The Steps of the College Recruiting Process
Your Responsibility: You should take the time to respond to every letter or invite you get from a college. Make sure you have emailed the coach, called them and filled out the recruiting questionnaire (where available).
*Insider Tip: Don’t over think this type of recruiting interest. While it is good you are hearing something from a college, the first contact is just that, the first contact. This is especially true if the initial interest is happening in the 8th or 9th grade. There are several steps in the process between getting letter and getting scholarship offers.
Step #2: Making Initial Evaluations
After a program has identified potential recruits, they begin making initial evaluations. This is not the same for each coach or even each athlete. For sports like football, basketball or soccer this could mean watching a highlight film. Sports like track or swimming, it could mean looking at your times and talking to your coach to get a sense for how much training you do. At this point in the recruiting process coaches, are trying to determine “what your potential is.”
Large programs are going to be making initial evaluations of 1,000 or more athletes; making sure of things like academic eligibility, athletic ability and potential.
Your Responsibility: This is where having all of your athletic and academic information organized can really help coaches. Because coaches are looking at so many recruits, they don’t have patience for poorly formatted highlight videos or athletes who can’t gather the basic info they need. Be prepared to get coaches your video, verifiable results and academic information in an organized packet or online profile.
Step #3: Secondary Evaluations: Contacting the Family and Hosting Visits
This is the point in the recruiting process where many families assume recruiting starts. When coaches are watching you in person, actively calling and inviting you on visits (official or unofficial), this is advanced recruiting interest. These types of evaluations are character evaluations as much as they are athletic or academic evaluations. It doesn’t mean a scholarship is likely or even a possibility (sometimes they recruit walk-ons just as hard as scholarship athletes), but it is a good sign they have genuine interest in you.

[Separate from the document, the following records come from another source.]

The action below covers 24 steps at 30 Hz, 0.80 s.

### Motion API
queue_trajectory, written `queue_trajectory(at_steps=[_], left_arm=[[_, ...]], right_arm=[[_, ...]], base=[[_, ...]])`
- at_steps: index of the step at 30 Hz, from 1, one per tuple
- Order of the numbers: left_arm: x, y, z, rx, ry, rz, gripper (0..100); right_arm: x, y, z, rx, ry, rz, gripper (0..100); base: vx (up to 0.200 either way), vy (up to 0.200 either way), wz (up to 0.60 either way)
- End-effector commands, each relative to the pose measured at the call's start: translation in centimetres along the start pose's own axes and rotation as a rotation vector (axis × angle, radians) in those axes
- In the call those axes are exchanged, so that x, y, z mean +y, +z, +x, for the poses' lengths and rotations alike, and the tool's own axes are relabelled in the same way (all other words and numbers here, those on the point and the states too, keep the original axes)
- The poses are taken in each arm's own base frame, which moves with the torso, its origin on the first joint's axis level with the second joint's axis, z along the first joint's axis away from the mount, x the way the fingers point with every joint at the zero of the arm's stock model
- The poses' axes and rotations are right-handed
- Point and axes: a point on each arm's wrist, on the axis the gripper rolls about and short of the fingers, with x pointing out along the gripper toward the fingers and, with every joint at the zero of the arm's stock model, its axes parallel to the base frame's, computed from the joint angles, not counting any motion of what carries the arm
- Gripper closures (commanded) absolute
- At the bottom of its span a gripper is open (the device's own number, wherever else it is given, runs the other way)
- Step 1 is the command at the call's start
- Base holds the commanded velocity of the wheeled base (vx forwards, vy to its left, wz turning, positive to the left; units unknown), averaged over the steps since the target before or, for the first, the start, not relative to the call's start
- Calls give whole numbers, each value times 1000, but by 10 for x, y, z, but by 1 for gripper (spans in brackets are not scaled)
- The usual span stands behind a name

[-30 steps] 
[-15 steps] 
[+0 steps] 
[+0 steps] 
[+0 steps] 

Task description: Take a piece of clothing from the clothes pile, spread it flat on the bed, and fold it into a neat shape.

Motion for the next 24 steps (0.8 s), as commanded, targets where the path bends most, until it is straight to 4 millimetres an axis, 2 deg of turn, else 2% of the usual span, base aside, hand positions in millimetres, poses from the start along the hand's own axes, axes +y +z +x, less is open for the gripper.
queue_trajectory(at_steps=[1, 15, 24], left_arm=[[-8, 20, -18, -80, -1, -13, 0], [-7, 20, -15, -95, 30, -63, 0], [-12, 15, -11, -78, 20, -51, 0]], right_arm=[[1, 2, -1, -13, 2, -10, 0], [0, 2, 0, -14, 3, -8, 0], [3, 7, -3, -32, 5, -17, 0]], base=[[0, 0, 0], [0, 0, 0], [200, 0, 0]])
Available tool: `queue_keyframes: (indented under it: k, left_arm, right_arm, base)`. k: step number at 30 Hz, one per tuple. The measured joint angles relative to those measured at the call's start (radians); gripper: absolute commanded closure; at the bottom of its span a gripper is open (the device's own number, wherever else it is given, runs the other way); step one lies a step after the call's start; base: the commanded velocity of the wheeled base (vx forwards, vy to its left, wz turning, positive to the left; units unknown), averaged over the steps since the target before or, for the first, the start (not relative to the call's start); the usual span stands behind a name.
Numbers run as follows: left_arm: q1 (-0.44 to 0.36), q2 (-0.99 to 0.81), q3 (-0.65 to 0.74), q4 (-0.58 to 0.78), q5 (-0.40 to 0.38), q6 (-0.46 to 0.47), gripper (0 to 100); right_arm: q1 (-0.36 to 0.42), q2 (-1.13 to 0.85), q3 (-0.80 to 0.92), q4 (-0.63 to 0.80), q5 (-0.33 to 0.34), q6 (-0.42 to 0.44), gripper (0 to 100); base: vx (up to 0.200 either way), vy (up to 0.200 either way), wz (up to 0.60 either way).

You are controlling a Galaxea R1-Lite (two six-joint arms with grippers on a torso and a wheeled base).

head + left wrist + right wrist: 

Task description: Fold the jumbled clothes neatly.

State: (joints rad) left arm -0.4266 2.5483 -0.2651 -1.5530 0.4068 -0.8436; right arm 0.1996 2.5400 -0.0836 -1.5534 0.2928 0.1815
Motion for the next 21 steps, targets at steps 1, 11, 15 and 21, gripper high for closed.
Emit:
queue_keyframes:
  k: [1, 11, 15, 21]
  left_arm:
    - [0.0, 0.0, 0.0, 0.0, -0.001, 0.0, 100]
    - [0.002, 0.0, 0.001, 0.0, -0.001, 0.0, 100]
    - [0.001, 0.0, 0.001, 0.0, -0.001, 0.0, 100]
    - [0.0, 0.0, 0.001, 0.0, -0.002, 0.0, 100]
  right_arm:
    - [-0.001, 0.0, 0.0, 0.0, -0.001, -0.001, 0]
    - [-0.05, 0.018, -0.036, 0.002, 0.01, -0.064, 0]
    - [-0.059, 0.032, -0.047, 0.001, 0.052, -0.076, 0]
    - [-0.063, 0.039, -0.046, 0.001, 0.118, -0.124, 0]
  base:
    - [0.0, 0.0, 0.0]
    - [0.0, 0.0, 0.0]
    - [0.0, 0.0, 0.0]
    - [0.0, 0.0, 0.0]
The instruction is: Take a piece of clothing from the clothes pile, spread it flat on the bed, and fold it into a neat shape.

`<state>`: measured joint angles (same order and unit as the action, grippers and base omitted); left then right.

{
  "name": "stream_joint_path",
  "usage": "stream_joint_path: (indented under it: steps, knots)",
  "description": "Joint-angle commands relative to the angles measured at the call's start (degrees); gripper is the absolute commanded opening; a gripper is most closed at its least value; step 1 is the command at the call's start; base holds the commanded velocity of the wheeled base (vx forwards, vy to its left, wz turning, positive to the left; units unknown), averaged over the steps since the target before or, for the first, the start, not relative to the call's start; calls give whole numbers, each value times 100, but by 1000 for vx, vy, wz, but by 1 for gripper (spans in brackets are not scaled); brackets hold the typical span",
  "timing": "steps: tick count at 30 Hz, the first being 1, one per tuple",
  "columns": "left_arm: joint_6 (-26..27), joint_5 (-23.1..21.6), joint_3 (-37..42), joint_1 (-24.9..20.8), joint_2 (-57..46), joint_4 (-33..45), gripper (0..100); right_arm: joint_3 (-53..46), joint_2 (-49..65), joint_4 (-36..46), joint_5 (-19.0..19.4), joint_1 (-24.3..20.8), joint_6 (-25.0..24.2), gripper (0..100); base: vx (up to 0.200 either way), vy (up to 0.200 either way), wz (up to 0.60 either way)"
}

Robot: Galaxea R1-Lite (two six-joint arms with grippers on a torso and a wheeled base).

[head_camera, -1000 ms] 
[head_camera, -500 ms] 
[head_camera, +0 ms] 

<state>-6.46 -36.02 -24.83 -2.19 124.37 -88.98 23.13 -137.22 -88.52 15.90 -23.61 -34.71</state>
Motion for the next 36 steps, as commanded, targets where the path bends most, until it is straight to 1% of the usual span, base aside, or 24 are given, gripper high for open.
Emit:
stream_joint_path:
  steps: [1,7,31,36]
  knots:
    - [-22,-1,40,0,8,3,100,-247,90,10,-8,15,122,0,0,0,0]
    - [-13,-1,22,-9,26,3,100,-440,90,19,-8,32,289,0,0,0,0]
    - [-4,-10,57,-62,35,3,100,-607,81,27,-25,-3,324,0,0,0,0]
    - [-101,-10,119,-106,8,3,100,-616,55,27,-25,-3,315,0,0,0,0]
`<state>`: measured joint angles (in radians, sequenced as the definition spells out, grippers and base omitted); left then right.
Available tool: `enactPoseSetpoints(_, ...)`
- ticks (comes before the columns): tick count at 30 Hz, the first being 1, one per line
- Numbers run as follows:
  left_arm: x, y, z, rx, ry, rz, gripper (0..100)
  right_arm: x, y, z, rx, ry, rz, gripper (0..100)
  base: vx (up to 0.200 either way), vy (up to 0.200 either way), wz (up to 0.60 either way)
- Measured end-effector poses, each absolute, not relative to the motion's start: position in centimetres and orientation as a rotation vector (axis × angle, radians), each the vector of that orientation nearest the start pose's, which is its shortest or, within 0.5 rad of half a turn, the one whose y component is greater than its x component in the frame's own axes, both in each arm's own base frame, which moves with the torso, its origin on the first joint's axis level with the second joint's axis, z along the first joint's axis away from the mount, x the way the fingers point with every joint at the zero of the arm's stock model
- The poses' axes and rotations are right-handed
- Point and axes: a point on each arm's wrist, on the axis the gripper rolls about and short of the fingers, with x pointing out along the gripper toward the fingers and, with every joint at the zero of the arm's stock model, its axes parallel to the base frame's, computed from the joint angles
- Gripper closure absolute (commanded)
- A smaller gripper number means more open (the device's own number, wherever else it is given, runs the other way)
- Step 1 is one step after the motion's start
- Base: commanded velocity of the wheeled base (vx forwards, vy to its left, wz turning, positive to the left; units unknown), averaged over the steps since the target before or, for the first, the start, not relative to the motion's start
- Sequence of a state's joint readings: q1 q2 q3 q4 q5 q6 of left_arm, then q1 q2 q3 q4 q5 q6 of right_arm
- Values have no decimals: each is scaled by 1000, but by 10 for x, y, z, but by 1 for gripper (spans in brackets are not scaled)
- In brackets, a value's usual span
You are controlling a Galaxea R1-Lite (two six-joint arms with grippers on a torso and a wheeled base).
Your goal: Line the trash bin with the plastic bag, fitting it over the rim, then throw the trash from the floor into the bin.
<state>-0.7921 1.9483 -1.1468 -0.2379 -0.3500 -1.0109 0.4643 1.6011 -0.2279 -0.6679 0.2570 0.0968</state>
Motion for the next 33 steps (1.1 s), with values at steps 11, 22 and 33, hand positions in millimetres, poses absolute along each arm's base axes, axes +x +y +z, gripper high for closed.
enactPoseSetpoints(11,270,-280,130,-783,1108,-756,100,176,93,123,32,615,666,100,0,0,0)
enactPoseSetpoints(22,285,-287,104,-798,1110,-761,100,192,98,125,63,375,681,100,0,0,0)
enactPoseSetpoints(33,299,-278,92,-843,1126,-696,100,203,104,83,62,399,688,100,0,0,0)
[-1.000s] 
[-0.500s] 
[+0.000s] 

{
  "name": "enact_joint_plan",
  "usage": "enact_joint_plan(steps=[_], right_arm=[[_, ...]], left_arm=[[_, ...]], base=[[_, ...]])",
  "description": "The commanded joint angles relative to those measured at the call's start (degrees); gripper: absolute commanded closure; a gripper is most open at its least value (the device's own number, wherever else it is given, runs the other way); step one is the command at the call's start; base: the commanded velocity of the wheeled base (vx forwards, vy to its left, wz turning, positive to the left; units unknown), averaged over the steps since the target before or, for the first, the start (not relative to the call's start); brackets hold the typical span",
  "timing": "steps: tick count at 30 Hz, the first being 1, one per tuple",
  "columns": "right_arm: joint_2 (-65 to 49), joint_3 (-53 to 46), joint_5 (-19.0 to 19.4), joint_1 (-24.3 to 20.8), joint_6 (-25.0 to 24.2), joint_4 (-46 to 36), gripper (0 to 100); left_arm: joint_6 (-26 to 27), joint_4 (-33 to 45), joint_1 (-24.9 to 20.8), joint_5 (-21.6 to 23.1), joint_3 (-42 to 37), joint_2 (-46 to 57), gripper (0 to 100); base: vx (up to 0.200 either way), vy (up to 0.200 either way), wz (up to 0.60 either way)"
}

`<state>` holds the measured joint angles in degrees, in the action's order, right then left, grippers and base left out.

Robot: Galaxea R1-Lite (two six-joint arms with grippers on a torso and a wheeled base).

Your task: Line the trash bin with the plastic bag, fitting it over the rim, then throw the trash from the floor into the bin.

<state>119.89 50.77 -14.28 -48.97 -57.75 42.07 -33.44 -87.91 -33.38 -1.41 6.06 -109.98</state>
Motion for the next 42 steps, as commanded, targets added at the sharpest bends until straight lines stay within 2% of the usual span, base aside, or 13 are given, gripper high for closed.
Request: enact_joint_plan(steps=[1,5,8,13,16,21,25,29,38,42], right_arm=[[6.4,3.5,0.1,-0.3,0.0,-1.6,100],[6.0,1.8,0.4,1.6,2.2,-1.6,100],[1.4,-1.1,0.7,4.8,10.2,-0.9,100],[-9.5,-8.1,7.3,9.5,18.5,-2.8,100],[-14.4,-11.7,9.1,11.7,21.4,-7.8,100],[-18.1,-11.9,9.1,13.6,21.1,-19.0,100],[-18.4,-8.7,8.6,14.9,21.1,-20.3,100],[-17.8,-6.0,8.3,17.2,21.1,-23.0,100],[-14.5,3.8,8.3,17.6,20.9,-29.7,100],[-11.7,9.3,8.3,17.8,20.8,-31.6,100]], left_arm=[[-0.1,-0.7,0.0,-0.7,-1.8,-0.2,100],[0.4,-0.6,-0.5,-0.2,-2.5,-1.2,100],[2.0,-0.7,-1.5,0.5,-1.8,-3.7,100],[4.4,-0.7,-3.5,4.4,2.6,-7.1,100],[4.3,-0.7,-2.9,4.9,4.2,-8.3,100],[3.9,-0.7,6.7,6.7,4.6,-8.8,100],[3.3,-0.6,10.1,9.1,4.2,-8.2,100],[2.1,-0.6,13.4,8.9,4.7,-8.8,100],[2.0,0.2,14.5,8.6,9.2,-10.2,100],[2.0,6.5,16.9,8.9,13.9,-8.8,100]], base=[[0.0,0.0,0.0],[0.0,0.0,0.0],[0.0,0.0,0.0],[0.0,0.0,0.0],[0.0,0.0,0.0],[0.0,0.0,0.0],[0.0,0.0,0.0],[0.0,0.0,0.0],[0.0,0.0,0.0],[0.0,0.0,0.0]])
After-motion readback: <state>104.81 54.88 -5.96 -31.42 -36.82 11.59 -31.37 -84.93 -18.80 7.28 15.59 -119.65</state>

Large schools are going to be looking at 100-500 recruits depending on their recruiting needs.
Your Responsibility: As a recruit, this is your opportunity to get to know the program as much as they are getting to know you. Make sure you are engaged, asking the coach questions about how they run they program and what type of role they see for you. Coach’s move quickly after evaluations in locking up the athletes they want. Not preparing at this stage will lead to more anxiety at the next step when scholarship offers are being made.
Step #4: Extending Verbal Offers and Getting Commitments
After making their evaluations, coaches meet, rank the recruits and begin sending out offers (these could be scholarships or walk-on offers). This is the point in the process where families can get uncomfortable when coaches putting time limits on offers and are asking for commitments weeks or even days after making an offer. Unless you are an undisputed number one recruit, for whom a program is willing to hold a scholarship, you will be asked to make a decision on a scholarship offer in a couple of days or weeks.
Depending on if the scholarships are head-count (full-rides only) or equivalency (partial scholarships) it is hard to say how many scholarship offers a program will extend. As a general rule, coaches have a couple of athletes in mind for each scholarship (full or partial) and put qualifiers (time limits) on their offers depending on how soon they need a commitment.
Your Responsibility : There isn’t much you can do outside of being prepared to make a decision. This is where the research and conversations you’ve had with the coach earlier will pay off.
*Insider Tip: Many recruits and families feel rushed and unsure when an offer is made, that is a natural thing. Thinking things like “what if I make the wrong decision” or “I’ll never know what the other program was going to offer” is expected.
Step #5: Signing New Athletes
From the time you commit until you sign, coaches are going to continue to evaluate you and make sure you are who they expect you to be. Every year, athletes who’ve made verbal commitments lose their scholarships because they get into trouble on social media, their grades drop, they get injured or there is a coaching change. Coaches are prepared to offer you a scholarship when you verbally commitment, but that doesn’t mean you get to do whatever you want from the time you commit until you sign.
Most of the time athletes sign the scholarship offers promised to them without a hitch. Coaches don’t like to pull scholarship offers because it is a messy process for the school and the recruit, but it can happen and you should be aware.
Your Responsibility: You can’t do anything about losing your scholarship due to injury or coaching change, but you can stay out of trouble and keep your grades up. Don’t relax and think your are done with recruiting when you make a verbal commitment.
*Insider Tip: As a recruit, you need to be aware of what is expected of you from the time you commit to the time you sign for your scholarship. Make sure you have a clear set of expectations between you and the coach and that you are staying in regular contact. You are still in a competition for playing time and your future role on the team.